■ **TASK BRIEF**:
Pictures are to be left out, but please repeat each record exactly.

■ **INFORMATION SUPPLIED**:
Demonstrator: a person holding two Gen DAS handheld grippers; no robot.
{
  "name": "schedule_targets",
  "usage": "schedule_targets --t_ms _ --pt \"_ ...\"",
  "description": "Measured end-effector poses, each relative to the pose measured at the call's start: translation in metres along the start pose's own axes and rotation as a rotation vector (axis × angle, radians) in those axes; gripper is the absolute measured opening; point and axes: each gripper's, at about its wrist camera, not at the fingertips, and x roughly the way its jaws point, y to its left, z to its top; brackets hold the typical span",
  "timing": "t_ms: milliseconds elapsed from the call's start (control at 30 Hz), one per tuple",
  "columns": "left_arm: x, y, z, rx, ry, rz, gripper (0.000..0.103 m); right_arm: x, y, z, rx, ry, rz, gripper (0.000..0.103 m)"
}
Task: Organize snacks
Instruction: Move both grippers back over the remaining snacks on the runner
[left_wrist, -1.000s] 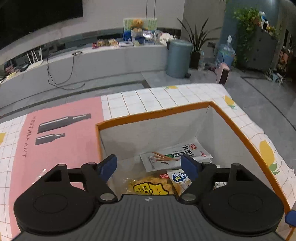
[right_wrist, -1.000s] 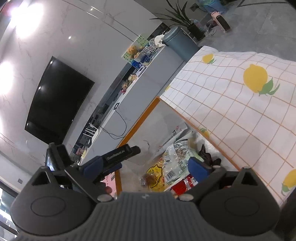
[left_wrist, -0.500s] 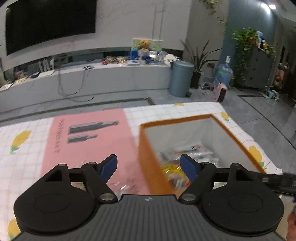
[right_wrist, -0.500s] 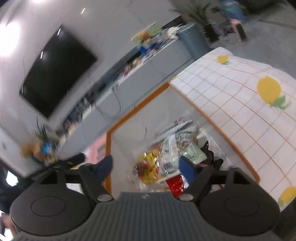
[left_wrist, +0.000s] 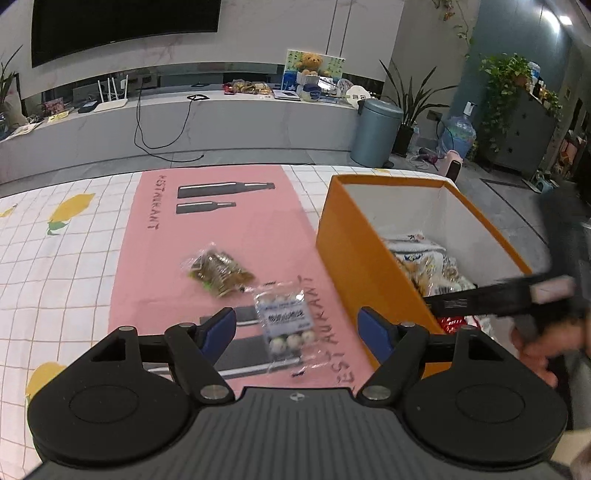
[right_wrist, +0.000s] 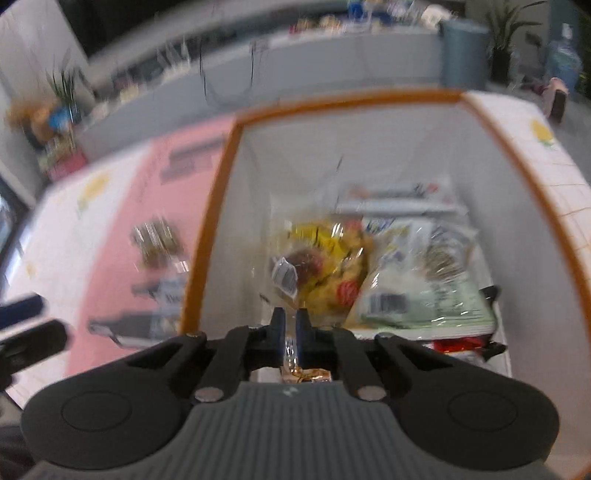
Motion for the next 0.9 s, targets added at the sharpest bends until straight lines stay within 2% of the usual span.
schedule_targets --t_ms 133,200,333,433,500,600,733,800,867,900 --pt "0.002 0.012 -0.010 -0.013 -0.017 -0.001 0.088 0.017 0.001 0.012 -0.001 0.033 -0.048 0.002" --pt "0.007 0.017 -0.014 -0.017 -0.003 -0.001 0.088 0.017 -0.002 0.020 0.022 0.011 -0.026 0.005" --pt "0.018 0.023 -0.022 -0.013 0.033 0.016 0.086 0.013 -0.019 0.043 0.180 -0.063 0.034 0.008" --pt "0.020 0.029 -0.025 -0.018 0.038 0.032 0.086 0.015 -0.030 0.061 0.270 -0.103 0.113 0.018" --pt "0.021 0.034 -0.026 -0.029 0.044 0.038 0.085 0.022 -0.032 0.073 0.279 -0.112 0.086 0.018" --pt "0.023 0.041 -0.026 -0.041 0.048 0.058 0.085 0.026 -0.031 0.077 0.297 -0.156 0.036 0.018" --pt "0.024 0.046 -0.024 -0.045 0.053 0.073 0.085 0.008 -0.029 0.063 0.325 -0.199 0.107 0.018" --pt "0.023 0.048 -0.023 -0.050 0.053 0.074 0.085 -0.011 -0.021 0.055 0.322 -0.239 0.146 0.027" --pt "0.021 0.051 -0.022 -0.054 0.055 0.071 0.085 -0.027 -0.005 0.046 0.297 -0.289 0.189 0.042" --pt "0.019 0.052 -0.022 -0.056 0.054 0.072 0.085 -0.037 0.006 0.042 0.270 -0.322 0.208 0.043"
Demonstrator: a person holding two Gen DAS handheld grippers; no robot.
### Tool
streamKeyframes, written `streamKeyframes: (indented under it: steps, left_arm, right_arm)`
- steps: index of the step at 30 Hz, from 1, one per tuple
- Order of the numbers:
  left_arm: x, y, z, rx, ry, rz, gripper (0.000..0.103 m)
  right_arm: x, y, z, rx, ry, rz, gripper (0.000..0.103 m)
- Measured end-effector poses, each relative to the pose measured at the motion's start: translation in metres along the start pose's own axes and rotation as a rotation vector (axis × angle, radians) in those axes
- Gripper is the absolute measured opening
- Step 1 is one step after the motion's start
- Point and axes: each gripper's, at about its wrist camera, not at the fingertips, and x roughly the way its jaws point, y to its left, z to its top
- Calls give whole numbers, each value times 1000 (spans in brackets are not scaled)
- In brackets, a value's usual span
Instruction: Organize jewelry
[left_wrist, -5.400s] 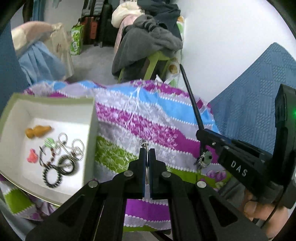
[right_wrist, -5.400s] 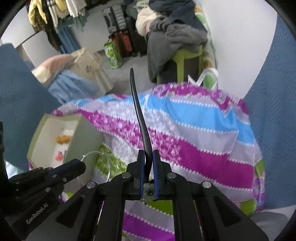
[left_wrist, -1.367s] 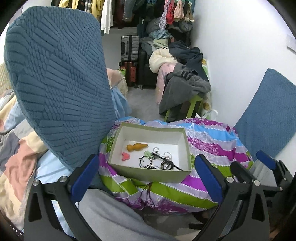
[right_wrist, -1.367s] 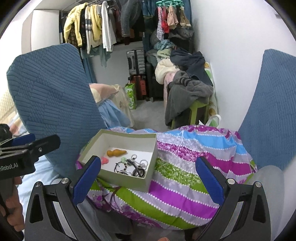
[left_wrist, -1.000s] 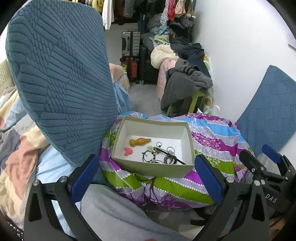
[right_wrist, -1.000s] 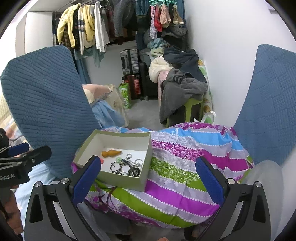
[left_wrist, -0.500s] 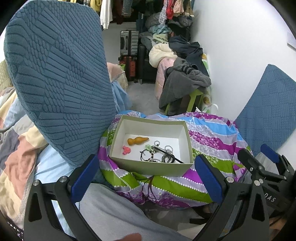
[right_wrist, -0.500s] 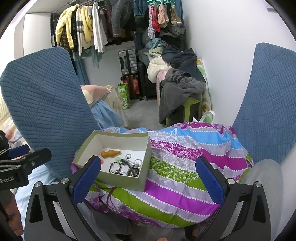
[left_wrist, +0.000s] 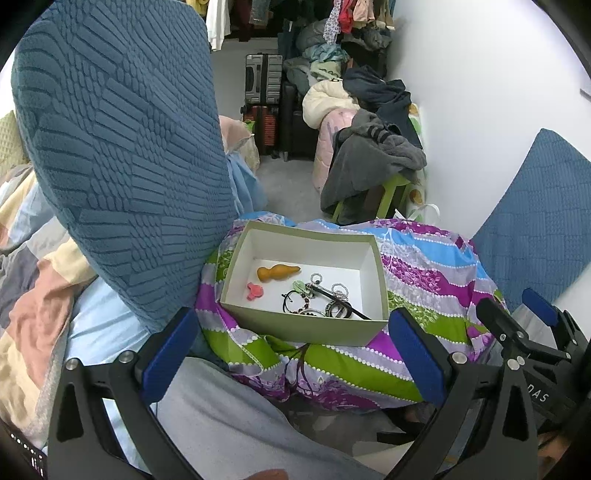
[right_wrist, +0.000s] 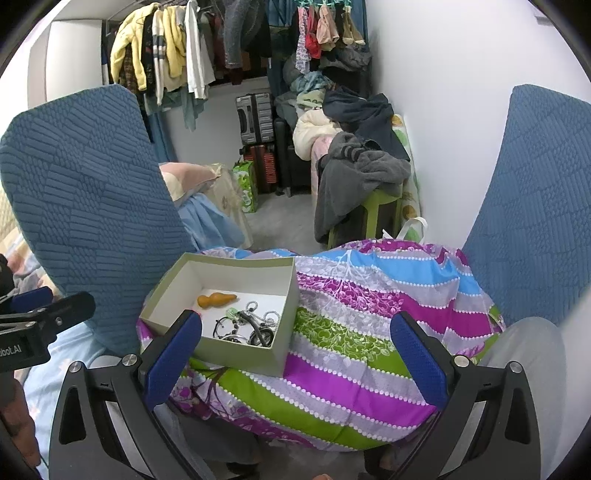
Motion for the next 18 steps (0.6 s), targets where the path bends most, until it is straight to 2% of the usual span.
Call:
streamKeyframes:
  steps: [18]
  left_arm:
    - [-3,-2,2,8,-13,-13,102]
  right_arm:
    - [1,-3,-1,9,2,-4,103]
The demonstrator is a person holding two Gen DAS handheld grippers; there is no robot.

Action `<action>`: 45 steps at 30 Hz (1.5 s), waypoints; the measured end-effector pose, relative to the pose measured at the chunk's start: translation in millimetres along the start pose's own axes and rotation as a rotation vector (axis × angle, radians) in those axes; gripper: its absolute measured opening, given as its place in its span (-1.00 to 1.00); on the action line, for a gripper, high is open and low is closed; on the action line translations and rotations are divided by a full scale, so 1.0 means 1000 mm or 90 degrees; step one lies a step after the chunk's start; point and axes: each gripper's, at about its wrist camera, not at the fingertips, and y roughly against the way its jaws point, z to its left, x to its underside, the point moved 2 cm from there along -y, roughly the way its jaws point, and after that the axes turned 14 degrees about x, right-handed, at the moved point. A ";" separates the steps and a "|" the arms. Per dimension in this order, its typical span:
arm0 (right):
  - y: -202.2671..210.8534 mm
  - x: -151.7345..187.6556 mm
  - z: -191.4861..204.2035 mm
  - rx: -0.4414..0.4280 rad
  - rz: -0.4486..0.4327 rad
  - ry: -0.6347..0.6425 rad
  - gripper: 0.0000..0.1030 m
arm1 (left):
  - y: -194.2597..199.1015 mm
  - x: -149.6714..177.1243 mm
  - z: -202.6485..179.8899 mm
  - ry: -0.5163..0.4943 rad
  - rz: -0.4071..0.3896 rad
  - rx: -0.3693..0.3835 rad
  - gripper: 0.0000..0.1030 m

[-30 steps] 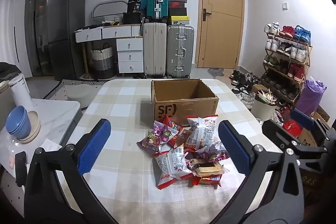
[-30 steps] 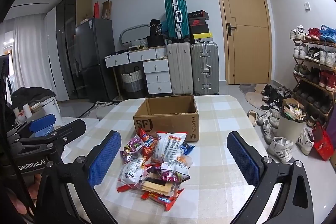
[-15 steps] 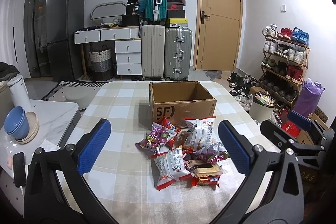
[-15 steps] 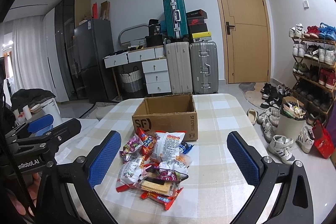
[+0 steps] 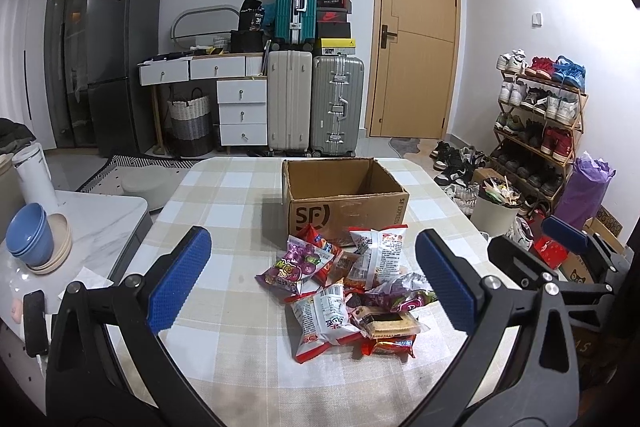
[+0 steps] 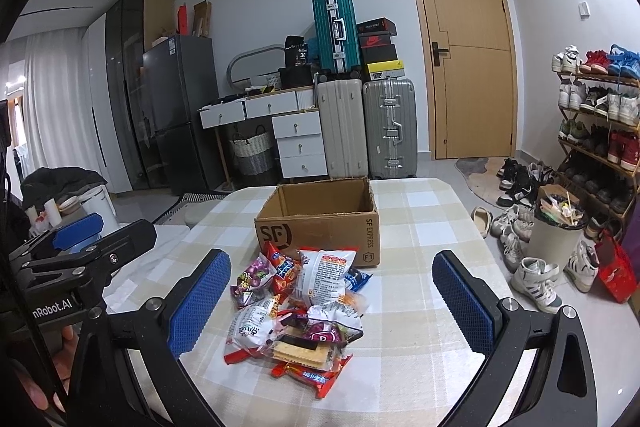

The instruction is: Organize snacks

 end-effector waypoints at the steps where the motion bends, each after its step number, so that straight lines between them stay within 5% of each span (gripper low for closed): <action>1: 0.000 0.000 0.000 0.000 0.000 0.000 1.00 | 0.000 0.000 0.000 0.000 0.000 0.000 0.98; 19: 0.006 -0.002 -0.006 0.032 -0.013 -0.009 1.00 | 0.004 0.001 0.003 0.004 -0.001 -0.004 0.98; 27: 0.002 0.003 -0.009 -0.001 -0.008 -0.023 0.99 | -0.008 0.010 0.018 0.021 0.018 -0.015 0.98; 45: -0.028 0.026 0.001 -0.029 0.033 0.001 0.99 | -0.113 0.078 0.057 0.089 0.205 0.023 0.98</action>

■ **PROBLEM SOLUTION**:
Demonstrator: a person holding two Gen DAS handheld grippers; no robot.
{
  "name": "schedule_targets",
  "usage": "schedule_targets --t_ms _ --pt \"_ ...\"",
  "description": "Measured end-effector poses, each relative to the pose measured at the call's start: translation in metres along the start pose's own axes and rotation as a rotation vector (axis × angle, radians) in those axes; gripper is the absolute measured opening; point and axes: each gripper's, at about its wrist camera, not at the fingertips, and x roughly the way its jaws point, y to its left, z to its top; brackets hold the typical span",
  "timing": "t_ms: milliseconds elapsed from the call's start (control at 30 Hz), one per tuple",
  "columns": "left_arm: x, y, z, rx, ry, rz, gripper (0.000..0.103 m); right_arm: x, y, z, rx, ry, rz, gripper (0.000..0.103 m)"
}
Task: Organize snacks
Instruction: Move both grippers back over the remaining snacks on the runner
[left_wrist, -1.000s] 
[right_wrist, -1.000s] 
[left_wrist, -0.500s] 
[right_wrist, -0.500s] 
[left_wrist, +0.000s] 
[right_wrist, +0.000s] 
Motion for the next 0.9 s, targets added at the sharpest bends until straight lines stay within 2% of the usual span.
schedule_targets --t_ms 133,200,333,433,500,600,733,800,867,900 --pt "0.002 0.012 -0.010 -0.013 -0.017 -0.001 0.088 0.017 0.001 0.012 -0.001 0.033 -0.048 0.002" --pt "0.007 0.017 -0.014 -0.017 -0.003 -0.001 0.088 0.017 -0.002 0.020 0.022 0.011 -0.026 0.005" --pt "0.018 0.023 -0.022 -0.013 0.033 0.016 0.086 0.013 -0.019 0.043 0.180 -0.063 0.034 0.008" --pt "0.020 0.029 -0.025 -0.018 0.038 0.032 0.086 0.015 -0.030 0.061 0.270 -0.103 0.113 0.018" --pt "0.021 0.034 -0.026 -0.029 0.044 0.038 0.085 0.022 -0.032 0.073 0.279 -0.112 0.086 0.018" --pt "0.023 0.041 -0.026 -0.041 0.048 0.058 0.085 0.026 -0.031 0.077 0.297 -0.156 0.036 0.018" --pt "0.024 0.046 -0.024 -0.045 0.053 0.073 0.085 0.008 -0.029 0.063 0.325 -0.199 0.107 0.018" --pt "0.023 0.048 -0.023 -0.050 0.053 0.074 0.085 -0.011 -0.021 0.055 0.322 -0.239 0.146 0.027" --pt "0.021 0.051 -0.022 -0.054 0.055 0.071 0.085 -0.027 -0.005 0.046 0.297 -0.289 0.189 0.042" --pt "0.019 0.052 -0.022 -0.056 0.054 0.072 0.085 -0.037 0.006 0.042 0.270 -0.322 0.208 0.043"
Demonstrator: a person holding two Gen DAS handheld grippers; no robot.
### Tool
streamKeyframes, written `streamKeyframes: (indented under it: steps, left_arm, right_arm)`
- steps: index of the step at 30 Hz, from 1, one per tuple
- Order of the numbers:
  left_arm: x, y, z, rx, ry, rz, gripper (0.000..0.103 m)
  right_arm: x, y, z, rx, ry, rz, gripper (0.000..0.103 m)
- Measured end-effector poses, each relative to the pose measured at the motion's start: translation in metres along the start pose's own axes and rotation as a rotation vector (axis × angle, radians) in those axes
- Gripper is the absolute measured opening
- Step 1 is one step after the motion's start
- Point and axes: each gripper's, at about its wrist camera, not at the fingertips, and x roughly the way its jaws point, y to its left, z to its top
- Calls give whole numbers, each value times 1000 (spans in brackets are not scaled)
- In brackets, a value's usual span
Instruction: Organize jewelry
[left_wrist, -5.400s] 
[right_wrist, -5.400s] 
[left_wrist, -1.367s] 
[right_wrist, -1.367s] 
[left_wrist, -1.000s] 
[right_wrist, -1.000s] 
[left_wrist, -0.500s] 
[right_wrist, -0.500s] 
[left_wrist, +0.000s] 
[right_wrist, +0.000s] 
Motion for the next 18 steps (0.6 s), targets where the path bends most, until it is straight to 2% of the usual span.
Call:
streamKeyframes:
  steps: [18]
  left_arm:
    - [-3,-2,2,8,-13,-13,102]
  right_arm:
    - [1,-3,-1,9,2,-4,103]
The demonstrator is a person holding two Gen DAS handheld grippers; there is no robot.

Action `<action>`: 45 steps at 30 Hz (1.5 s), waypoints; the measured end-effector pose, relative to the pose measured at the chunk's start: translation in millimetres along the start pose's own axes and rotation as a rotation vector (axis × angle, radians) in those axes; gripper: its absolute measured opening, given as its place in its span (-1.00 to 1.00); on the action line, for a gripper, high is open and low is closed; on the action line translations and rotations are divided by a full scale, so 1.0 means 1000 mm or 90 degrees; step one lies a step after the chunk's start; point and axes: each gripper's, at about its wrist camera, not at the fingertips, and y roughly against the way its jaws point, z to its left, x to its underside, the point moved 2 cm from there along -y, roughly the way its jaws point, and after that the axes turned 14 degrees about x, right-handed, at the moved point. A ";" separates the steps and a "|" the arms. Per dimension in this order, its typical span:
arm0 (right):
  - y: -202.2671..210.8534 mm
  - x: -151.7345..187.6556 mm
  - z: -191.4861..204.2035 mm
  - rx: -0.4414..0.4280 rad
  - rz: -0.4486..0.4327 rad
  - ry: -0.6347..0.6425 rad
  - gripper: 0.0000..0.1030 m
arm1 (left):
  - y: -194.2597..199.1015 mm
  - x: -149.6714..177.1243 mm
  - z: -202.6485..179.8899 mm
  - ry: -0.5163..0.4943 rad
  - rz: -0.4071..0.3896 rad
  - rx: -0.3693..0.3835 rad
  - gripper: 0.0000..0.1030 m

[-30 steps] 
[-30 steps] 
[-15 steps] 
[-15 steps] 
[+0 steps] 
[+0 steps] 

The instruction is: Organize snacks

 end-effector waypoints at the steps where the motion bends, each after its step number, so that straight lines between them stay within 5% of each span (gripper low for closed): <action>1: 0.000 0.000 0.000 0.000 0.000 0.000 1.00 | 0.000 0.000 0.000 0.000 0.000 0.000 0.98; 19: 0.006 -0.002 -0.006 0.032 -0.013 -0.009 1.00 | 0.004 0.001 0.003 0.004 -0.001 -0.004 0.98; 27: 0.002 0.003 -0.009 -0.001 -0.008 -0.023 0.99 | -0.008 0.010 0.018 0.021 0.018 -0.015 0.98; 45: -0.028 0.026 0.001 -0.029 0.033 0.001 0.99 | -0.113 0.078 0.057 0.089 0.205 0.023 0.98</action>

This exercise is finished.